> [Exercise aim]: In the listing below, find the line with "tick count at" and copy every line from there up to and including the line with "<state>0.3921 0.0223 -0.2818", exactly and without pictures.
========================================================================
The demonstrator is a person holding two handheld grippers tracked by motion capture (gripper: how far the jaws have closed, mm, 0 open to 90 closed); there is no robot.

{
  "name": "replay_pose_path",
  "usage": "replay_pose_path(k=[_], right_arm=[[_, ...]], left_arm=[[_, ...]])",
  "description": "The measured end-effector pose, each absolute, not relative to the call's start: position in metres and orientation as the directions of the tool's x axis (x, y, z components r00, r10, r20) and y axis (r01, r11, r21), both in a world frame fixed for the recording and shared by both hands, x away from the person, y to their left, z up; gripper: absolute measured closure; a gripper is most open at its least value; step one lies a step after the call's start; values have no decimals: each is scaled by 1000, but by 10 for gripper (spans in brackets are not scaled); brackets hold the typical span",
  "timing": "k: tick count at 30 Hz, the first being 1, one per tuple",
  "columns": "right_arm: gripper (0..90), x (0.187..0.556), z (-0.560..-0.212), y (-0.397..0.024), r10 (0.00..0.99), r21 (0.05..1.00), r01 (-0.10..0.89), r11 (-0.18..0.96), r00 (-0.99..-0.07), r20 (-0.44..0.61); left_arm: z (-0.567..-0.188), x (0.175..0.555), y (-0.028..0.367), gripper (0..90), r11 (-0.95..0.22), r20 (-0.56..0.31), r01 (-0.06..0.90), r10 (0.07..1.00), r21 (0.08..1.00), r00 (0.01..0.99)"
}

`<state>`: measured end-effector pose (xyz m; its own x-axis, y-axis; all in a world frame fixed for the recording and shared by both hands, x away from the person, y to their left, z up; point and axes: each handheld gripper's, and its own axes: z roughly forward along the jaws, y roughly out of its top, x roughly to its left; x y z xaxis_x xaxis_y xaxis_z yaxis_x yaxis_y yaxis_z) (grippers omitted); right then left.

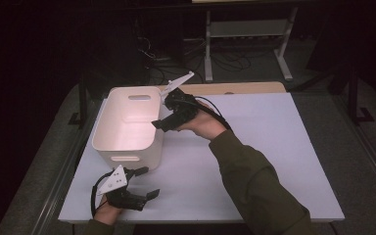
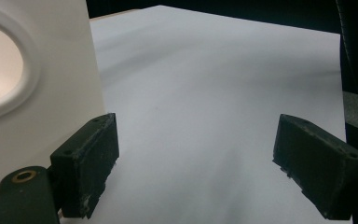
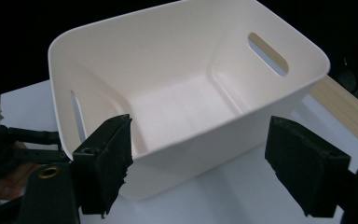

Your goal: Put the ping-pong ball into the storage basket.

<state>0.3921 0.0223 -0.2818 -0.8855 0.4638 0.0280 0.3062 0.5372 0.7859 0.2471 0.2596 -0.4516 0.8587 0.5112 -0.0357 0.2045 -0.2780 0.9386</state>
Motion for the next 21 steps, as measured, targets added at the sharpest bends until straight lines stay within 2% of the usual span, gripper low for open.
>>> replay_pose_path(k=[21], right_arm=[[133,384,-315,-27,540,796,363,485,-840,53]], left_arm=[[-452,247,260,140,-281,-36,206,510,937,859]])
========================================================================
> [Solution to this problem]:
  "timing": "k: tick count at 30 Hz, the first being 1, one per tuple",
  "columns": "right_arm: gripper (0..90), x (0.187..0.556), z (-0.560..-0.212), y (-0.397..0.024), r10 (0.00..0.99), r21 (0.05..1.00), r01 (-0.10..0.89), r11 (-0.18..0.96), r00 (-0.99..-0.07), r20 (-0.44..0.61); left_arm: z (-0.567..-0.188), x (0.175..0.555), y (-0.028..0.367), gripper (0..90), r11 (-0.95..0.22), r20 (-0.56..0.31), r01 (-0.06..0.90), r10 (0.07..1.00), r21 (0.08..1.00), r00 (0.01..0.99)"
}

`<state>`: measured end-effector pose (xyz m; its own x-axis, y-axis; all in a world frame fixed for the recording and shared by both hands, x away from the person, y to their left, z up; point and axes: each handheld gripper's, and its own axes: z roughly forward along the jaws, y roughly out of its top, x roughly to its left; x y z xaxis_x xaxis_y xaxis_z yaxis_x yaxis_y yaxis_z) (grippers omitted); right then left.


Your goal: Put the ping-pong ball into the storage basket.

<state>0.3921 0.0223 -0.2818 -0.8855 0.4638 0.0280 0.3062 0.5372 0.7859 0.2471 0.2596 -0.4516 0.8587 0.5112 -0.0357 0.2045 -0.2780 0.9386</state>

No further work remains in this exercise.